*ACTIVITY*. What you give back must match the data character for character.

*RAW DATA*.
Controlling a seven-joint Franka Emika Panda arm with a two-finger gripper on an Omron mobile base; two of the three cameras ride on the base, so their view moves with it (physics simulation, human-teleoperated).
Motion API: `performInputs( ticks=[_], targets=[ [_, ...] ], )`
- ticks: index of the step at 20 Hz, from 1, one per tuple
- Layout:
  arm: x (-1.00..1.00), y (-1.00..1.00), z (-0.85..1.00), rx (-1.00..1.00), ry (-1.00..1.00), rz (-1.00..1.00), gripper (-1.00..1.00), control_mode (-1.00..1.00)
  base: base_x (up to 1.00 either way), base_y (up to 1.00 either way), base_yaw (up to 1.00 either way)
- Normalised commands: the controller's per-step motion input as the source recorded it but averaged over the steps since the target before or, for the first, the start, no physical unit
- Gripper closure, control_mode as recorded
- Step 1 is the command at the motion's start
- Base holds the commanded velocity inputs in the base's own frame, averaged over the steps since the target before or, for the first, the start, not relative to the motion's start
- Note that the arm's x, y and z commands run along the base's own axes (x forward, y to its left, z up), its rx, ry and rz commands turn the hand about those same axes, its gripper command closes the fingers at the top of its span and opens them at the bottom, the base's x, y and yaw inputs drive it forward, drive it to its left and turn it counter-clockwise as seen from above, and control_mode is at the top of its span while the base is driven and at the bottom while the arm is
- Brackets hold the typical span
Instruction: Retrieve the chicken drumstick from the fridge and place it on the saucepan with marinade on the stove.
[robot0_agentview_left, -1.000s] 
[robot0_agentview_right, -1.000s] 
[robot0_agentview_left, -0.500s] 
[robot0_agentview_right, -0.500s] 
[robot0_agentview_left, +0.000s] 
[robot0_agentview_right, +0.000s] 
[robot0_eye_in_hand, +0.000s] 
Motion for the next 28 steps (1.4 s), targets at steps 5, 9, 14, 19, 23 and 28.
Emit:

*SOLUTION TO THIS TASK*.
Controlling a seven-joint Franka Emika Panda arm with a two-finger gripper on an Omron mobile base; two of the three cameras ride on the base, so their view moves with it (physics simulation, human-teleoperated).
Motion API: `performInputs( ticks=[_], targets=[ [_, ...] ], )`
- ticks: index of the step at 20 Hz, from 1, one per tuple
- Layout:
  arm: x (-1.00..1.00), y (-1.00..1.00), z (-0.85..1.00), rx (-1.00..1.00), ry (-1.00..1.00), rz (-1.00..1.00), gripper (-1.00..1.00), control_mode (-1.00..1.00)
  base: base_x (up to 1.00 either way), base_y (up to 1.00 either way), base_yaw (up to 1.00 either way)
- Normalised commands: the controller's per-step motion input as the source recorded it but averaged over the steps since the target before or, for the first, the start, no physical unit
- Gripper closure, control_mode as recorded
- Step 1 is the command at the motion's start
- Base holds the commanded velocity inputs in the base's own frame, averaged over the steps since the target before or, for the first, the start, not relative to the motion's start
- Note that the arm's x, y and z commands run along the base's own axes (x forward, y to its left, z up), its rx, ry and rz commands turn the hand about those same axes, its gripper command closes the fingers at the top of its span and opens them at the bottom, the base's x, y and yaw inputs drive it forward, drive it to its left and turn it counter-clockwise as seen from above, and control_mode is at the top of its span while the base is driven and at the bottom while the arm is
- Brackets hold the typical span
Instruction: Retrieve the chicken drumstick from the fridge and place it on the saucepan with marinade on the stove.
[robot0_agentview_left, -1.000s] 
[robot0_agentview_right, -1.000s] 
[robot0_agentview_left, -0.500s] 
[robot0_agentview_right, -0.500s] 
[robot0_agentview_left, +0.000s] 
[robot0_agentview_right, +0.000s] 
[robot0_eye_in_hand, +0.000s] 
Motion for the next 28 steps (1.4 s), targets at steps 5, 9, 14, 19, 23 and 28.
Emit:

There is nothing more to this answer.